Le Tourmalet, que la Vuelta aborde samedi comme l’ascension clé des Pyrénées des courses de cette année, est bien sûr une ascension beaucoup plus longue que le Catí. Mais selon Kuss, le principe consistant à utiliser leur nombre pour épuiser Evenepoel reste le même.

« Nous avons encore trois options très solides et j’ai montré que j’avais de bons pieds. À mon avis, si vous avez de bonnes jambes dans les Pyrénées et à Angliru, vous pouvez obtenir une minute très rapidement dans le reste », a-t-il déclaré.

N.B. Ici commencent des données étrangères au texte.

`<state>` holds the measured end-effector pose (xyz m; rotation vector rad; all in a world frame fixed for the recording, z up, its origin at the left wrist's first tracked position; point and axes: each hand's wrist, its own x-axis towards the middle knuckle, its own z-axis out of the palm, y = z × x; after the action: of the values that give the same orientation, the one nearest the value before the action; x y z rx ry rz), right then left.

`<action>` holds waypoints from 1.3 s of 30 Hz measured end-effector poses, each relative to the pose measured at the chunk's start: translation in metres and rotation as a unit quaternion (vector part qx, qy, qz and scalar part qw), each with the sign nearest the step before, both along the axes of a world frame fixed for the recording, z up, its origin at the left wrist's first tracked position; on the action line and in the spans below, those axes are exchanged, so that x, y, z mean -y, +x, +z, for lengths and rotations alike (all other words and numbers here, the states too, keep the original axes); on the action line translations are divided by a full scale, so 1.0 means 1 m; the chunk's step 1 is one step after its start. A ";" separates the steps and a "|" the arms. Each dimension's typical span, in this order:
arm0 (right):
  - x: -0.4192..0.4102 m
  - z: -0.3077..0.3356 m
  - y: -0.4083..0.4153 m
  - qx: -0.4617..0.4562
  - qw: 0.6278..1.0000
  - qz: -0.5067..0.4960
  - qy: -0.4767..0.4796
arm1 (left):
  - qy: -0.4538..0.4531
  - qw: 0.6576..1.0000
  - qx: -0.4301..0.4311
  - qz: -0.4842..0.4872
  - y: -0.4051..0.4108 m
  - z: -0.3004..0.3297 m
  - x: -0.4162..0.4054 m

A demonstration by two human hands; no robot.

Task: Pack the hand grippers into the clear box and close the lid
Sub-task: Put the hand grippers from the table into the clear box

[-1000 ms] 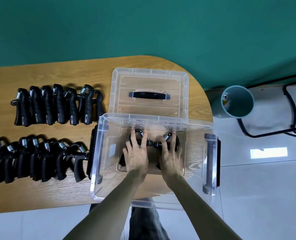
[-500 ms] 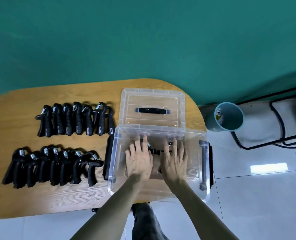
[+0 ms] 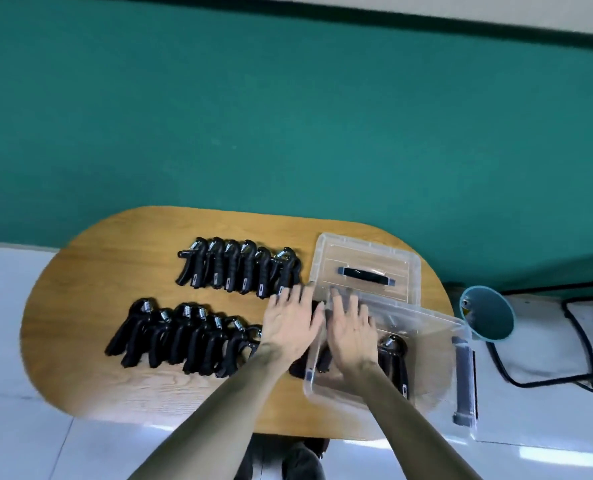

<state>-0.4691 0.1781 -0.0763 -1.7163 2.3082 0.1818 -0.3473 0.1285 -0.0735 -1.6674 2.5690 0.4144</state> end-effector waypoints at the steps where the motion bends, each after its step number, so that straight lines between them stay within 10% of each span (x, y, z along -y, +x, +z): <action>1: 0.007 0.003 0.014 -0.003 1.000 0.009 -0.003 | 0.003 1.000 -0.002 0.003 0.015 0.002 0.007; 26: 0.158 -0.084 0.249 0.029 0.992 0.116 0.050 | 0.204 0.953 0.084 0.210 0.337 -0.121 0.057; 39: 0.250 -0.190 0.337 0.026 0.995 0.100 -0.004 | 0.186 0.963 -0.030 0.193 0.380 -0.201 0.069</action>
<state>-0.1320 -0.0723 -0.2659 -1.9318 2.1014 0.1650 0.0327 0.0591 -0.2749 -2.0135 2.0176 0.9146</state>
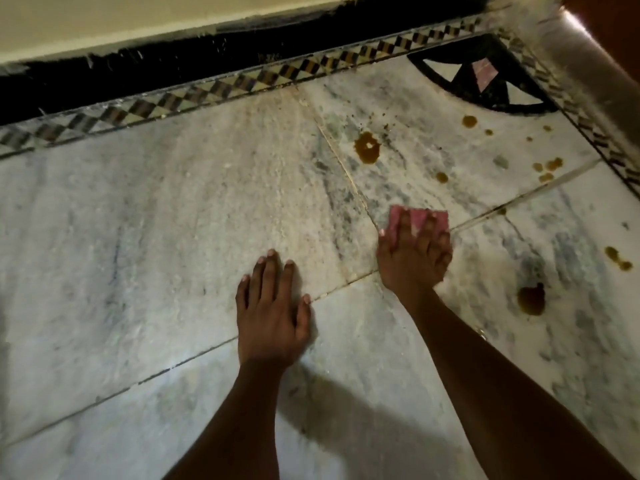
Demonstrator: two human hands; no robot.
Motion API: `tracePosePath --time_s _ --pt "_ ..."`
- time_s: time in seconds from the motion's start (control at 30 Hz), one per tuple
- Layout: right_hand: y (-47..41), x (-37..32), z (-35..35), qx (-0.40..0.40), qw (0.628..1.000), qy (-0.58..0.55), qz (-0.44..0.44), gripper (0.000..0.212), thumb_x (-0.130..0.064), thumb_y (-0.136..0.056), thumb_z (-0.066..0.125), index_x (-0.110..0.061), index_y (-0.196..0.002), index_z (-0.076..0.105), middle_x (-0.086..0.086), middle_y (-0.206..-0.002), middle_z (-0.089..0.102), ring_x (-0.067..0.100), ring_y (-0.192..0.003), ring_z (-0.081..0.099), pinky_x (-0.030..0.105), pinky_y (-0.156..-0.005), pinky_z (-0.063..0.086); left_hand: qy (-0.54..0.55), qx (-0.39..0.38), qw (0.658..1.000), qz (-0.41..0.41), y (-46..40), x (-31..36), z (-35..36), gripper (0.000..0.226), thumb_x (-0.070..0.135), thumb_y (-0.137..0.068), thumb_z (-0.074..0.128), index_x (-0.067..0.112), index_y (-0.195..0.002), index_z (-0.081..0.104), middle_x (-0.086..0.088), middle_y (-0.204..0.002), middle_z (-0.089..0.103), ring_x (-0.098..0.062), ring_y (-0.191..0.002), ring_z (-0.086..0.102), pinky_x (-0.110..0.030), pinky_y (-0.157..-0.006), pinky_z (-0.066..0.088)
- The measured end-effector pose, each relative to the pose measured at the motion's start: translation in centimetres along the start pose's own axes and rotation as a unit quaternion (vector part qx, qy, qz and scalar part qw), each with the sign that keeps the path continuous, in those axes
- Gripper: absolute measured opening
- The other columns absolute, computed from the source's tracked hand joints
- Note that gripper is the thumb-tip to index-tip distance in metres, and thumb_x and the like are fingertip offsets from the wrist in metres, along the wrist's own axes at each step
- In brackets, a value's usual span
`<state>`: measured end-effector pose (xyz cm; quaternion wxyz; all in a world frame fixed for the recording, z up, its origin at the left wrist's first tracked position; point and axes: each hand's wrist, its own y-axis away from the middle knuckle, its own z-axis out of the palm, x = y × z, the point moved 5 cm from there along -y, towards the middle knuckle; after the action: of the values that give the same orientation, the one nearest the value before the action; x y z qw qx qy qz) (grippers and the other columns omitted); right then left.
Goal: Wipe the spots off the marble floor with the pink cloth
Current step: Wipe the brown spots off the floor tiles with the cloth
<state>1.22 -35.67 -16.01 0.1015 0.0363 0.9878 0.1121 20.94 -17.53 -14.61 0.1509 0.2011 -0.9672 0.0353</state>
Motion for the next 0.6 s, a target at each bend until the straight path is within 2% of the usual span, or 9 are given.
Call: tracePosePath --time_s 0.07,0.13,0.23,0.3,0.37,0.47,0.53,0.6 --pt "-1.4 -2.7 0.5 -0.037 0.999 -0.016 -0.004 0.072 -0.068 -0.109 0.023 -0.044 -0.171 -0.005 0.009 -0.181 -0.02 0.043 -0.165 -0.02 0.067 -0.131 -0.006 0.007 -0.003 1.0 -0.002 0.0 0.1 -0.1 0.068 0.047 -0.101 0.044 0.018 -0.163 0.04 -0.011 -0.177 0.026 -0.03 -0.163 0.023 -0.052 -0.131 0.02" --pt "-0.7 -5.0 1.5 -0.046 0.997 0.012 -0.06 0.071 -0.066 -0.11 0.024 -0.046 -0.169 -0.01 0.008 -0.18 -0.022 0.042 -0.165 -0.022 0.065 -0.132 -0.009 0.004 -0.006 1.0 0.003 0.0 0.1 -0.1 0.068 0.047 -0.102 0.044 0.018 -0.163 0.04 -0.011 -0.177 0.025 -0.03 -0.163 0.023 -0.053 -0.131 0.021" --pt "4.4 -5.6 2.0 -0.016 0.984 0.032 -0.174 0.067 -0.063 -0.111 0.025 -0.053 -0.167 -0.01 0.001 -0.18 -0.024 0.037 -0.166 -0.022 0.062 -0.134 -0.003 0.002 -0.006 1.0 0.004 -0.2 0.0 -0.2 0.068 0.048 -0.102 0.039 0.018 -0.163 0.041 -0.011 -0.177 0.025 -0.03 -0.163 0.025 -0.054 -0.13 0.023" --pt "8.5 -3.0 1.8 0.014 0.976 0.049 -0.21 0.064 -0.061 -0.111 0.029 -0.054 -0.169 0.003 -0.002 -0.182 -0.015 0.031 -0.169 -0.013 0.058 -0.135 0.006 -0.003 -0.002 1.0 0.006 -0.2 0.0 -0.2 0.068 0.047 -0.102 0.038 0.017 -0.162 0.042 -0.012 -0.176 0.027 -0.032 -0.162 0.027 -0.055 -0.129 0.026" --pt "10.9 0.9 1.6 0.022 0.983 0.052 -0.175 0.061 -0.063 -0.109 0.027 -0.053 -0.168 0.017 -0.001 -0.184 -0.002 0.033 -0.169 0.005 0.059 -0.132 0.018 -0.003 -0.004 1.0 0.006 -0.1 -0.1 -0.3 0.068 0.047 -0.102 0.039 0.016 -0.162 0.043 -0.013 -0.175 0.028 -0.033 -0.162 0.028 -0.055 -0.129 0.027" --pt "8.9 3.4 1.7 0.052 0.998 0.031 -0.022 0.066 -0.068 -0.106 0.021 -0.046 -0.168 0.027 0.008 -0.182 0.013 0.047 -0.163 0.022 0.068 -0.126 0.025 -0.007 -0.003 1.0 0.007 -0.2 -0.1 -0.2 0.068 0.047 -0.103 0.04 0.016 -0.163 0.04 -0.013 -0.176 0.026 -0.032 -0.163 0.025 -0.054 -0.129 0.025" --pt "5.4 0.9 1.2 0.087 0.995 -0.006 0.052 0.068 -0.067 -0.105 0.019 -0.045 -0.169 0.023 0.007 -0.183 0.008 0.045 -0.166 0.01 0.07 -0.13 0.013 -0.008 -0.005 1.0 0.008 -0.1 -0.1 0.1 0.068 0.047 -0.103 0.041 0.017 -0.164 0.039 -0.012 -0.177 0.024 -0.031 -0.164 0.023 -0.054 -0.13 0.023" --pt "2.3 -3.0 1.7 0.057 0.996 -0.027 0.061 0.067 -0.064 -0.106 0.019 -0.046 -0.171 0.014 0.004 -0.184 -0.003 0.038 -0.168 -0.007 0.067 -0.132 0.001 -0.012 -0.008 1.0 0.007 -0.1 0.0 0.2 0.069 0.046 -0.102 0.043 0.018 -0.164 0.038 -0.012 -0.178 0.022 -0.03 -0.165 0.02 -0.053 -0.131 0.02"
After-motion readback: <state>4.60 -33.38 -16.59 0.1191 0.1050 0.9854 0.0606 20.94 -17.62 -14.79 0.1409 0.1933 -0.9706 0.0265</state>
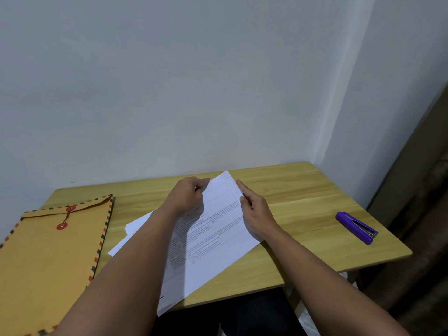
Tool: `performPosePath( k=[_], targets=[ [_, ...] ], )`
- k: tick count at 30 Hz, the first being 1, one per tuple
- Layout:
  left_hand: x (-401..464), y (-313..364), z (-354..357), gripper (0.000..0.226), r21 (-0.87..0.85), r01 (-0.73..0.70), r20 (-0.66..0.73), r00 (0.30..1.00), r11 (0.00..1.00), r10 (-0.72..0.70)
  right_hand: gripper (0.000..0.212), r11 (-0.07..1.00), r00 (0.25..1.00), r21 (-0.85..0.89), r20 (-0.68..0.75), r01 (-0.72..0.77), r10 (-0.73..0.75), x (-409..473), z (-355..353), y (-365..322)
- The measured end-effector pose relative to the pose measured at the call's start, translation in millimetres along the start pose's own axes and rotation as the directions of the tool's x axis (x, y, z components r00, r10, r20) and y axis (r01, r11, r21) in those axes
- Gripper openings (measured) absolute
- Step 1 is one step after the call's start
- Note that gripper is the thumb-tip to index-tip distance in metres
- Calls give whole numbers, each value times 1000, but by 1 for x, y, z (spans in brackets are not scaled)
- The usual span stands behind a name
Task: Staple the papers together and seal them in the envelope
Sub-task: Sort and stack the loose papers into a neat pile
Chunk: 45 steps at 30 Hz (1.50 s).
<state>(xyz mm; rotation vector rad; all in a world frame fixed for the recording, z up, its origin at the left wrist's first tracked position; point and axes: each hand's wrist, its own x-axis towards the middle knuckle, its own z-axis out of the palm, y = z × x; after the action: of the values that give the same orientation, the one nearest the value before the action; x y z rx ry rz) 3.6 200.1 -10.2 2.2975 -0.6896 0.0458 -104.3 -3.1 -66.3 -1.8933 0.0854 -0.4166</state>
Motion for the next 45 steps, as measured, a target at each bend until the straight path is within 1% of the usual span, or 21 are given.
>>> performPosePath(
  k=[3,5,7,11,13,19,22,26,32,37,41,45],
  targets=[
    [-2,-5,-6,11,19,-9,-7,1000,1000,9,53,1000,1000,6,1,19,-19,3,4,-4],
    [-6,-3,-11,20,23,-6,-1,1000,1000,6,52,1000,1000,6,-17,27,-27,4,3,-10],
    [-11,-2,-16,24,20,-4,-8,1000,1000,4,51,1000,1000,14,-13,24,-23,5,3,-14],
    [-17,-2,-22,18,55,12,-44,999,998,-10,50,1000,998,24,56,-2,0,5,7,-16],
    [-19,-1,-27,18,51,19,-61,998,999,-16,51,1000,997,12,78,13,-14,5,10,-18],
    [-37,-8,-29,20,71,5,-76,997,997,1,52,999,996,-21,86,40,-38,-8,23,-17],
    [-42,-10,-33,30,57,11,-74,997,998,-7,52,998,994,-33,96,51,-48,-8,27,-19],
    [-43,-10,-36,22,41,21,-83,996,999,-18,54,998,993,-38,108,55,-51,-6,28,-20],
    [-49,-7,-43,22,20,39,-67,997,999,-38,55,1000,989,7,151,12,-13,-6,31,-20],
    [-53,-8,-50,25,30,46,-46,998,998,-44,54,992,983,83,165,-92,77,-4,35,-22],
    [-53,-11,-51,25,46,24,-53,998,999,-21,56,999,991,5,128,-50,49,-5,36,-31],
    [-51,-10,-54,34,107,-35,-116,992,994,47,63,997,992,-74,124,-8,18,-2,39,-28]
  ],
)
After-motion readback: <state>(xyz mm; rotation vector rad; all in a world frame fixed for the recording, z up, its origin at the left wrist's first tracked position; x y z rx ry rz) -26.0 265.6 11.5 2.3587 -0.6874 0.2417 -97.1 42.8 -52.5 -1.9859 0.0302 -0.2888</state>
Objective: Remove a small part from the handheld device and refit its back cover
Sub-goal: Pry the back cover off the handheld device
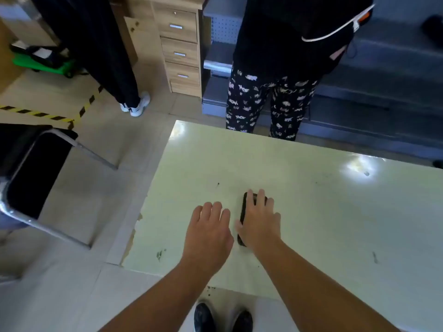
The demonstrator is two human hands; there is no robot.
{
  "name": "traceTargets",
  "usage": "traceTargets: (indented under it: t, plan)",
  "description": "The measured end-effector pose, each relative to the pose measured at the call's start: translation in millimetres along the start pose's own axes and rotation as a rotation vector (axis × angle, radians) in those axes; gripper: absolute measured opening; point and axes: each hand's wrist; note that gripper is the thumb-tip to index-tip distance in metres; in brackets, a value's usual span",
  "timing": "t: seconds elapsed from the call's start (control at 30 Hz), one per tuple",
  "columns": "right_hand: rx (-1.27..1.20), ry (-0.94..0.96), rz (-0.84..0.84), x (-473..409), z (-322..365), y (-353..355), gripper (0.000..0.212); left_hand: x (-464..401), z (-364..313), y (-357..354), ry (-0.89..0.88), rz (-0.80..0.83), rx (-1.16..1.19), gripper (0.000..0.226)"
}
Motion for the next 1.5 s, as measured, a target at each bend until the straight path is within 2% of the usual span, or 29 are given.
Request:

« Nous devons jouer nos cartes à trois car Soudal peut être un peu faible en montagne. Si nous pouvons isoler Remco, nous pouvons faire quelque chose.

« Tant de choses peuvent arriver en montagne. Dans la première moitié d’un Grand Tour, c’est toujours un jeu de secondes. Mais alors, en une seule étape [of the second part]tu peux exploser.

« Je me sens vraiment bien, Primoz et Jonas ont l’air bien aussi, ils m’aident et m’aident à me remonter le moral. En tant qu’équipe, notre humeur est très bonne. »

Avec autant de soutien déjà en place, ce dont il avait besoin pour continuer à être au sommet de son art n’était pas une question de besoin de plus de soutien, a déclaré Kuss. Il s’agissait plutôt de son propre point de vue sur la façon dont il pourrait jouer à partir de maintenant.

« Je ne suis pas du genre à demander autant », a-t-il expliqué. « Je m’assois et je fais mon travail. Pour moi, ça marche mieux comme ça. J’ai juste besoin d’avoir plus confiance en moi et de croire davantage en moi.

Mais les résultats continuent de favoriser Kuss. Pour un grimpeur comme lui, une victoire d’étape à l’arrivée au sommet de Javalambre n’était pas du tout exclue. Mais lors du contre-la-montre de Valladolid, il a fait bien mieux que prévu et a dissipé tout doute, du moins pour le moment, sur la façon dont il pourrait gérer le troisième Grand Tour de l’année.

Par rapport à sa situation au début de la deuxième semaine du Tour, il dit se sentir beaucoup mieux. « Mais c’est plus mental parce que j’adore la Vuelta et ça me va très bien. Il y a beaucoup moins de tension que sur le Tour. Pour que je puisse faire mieux.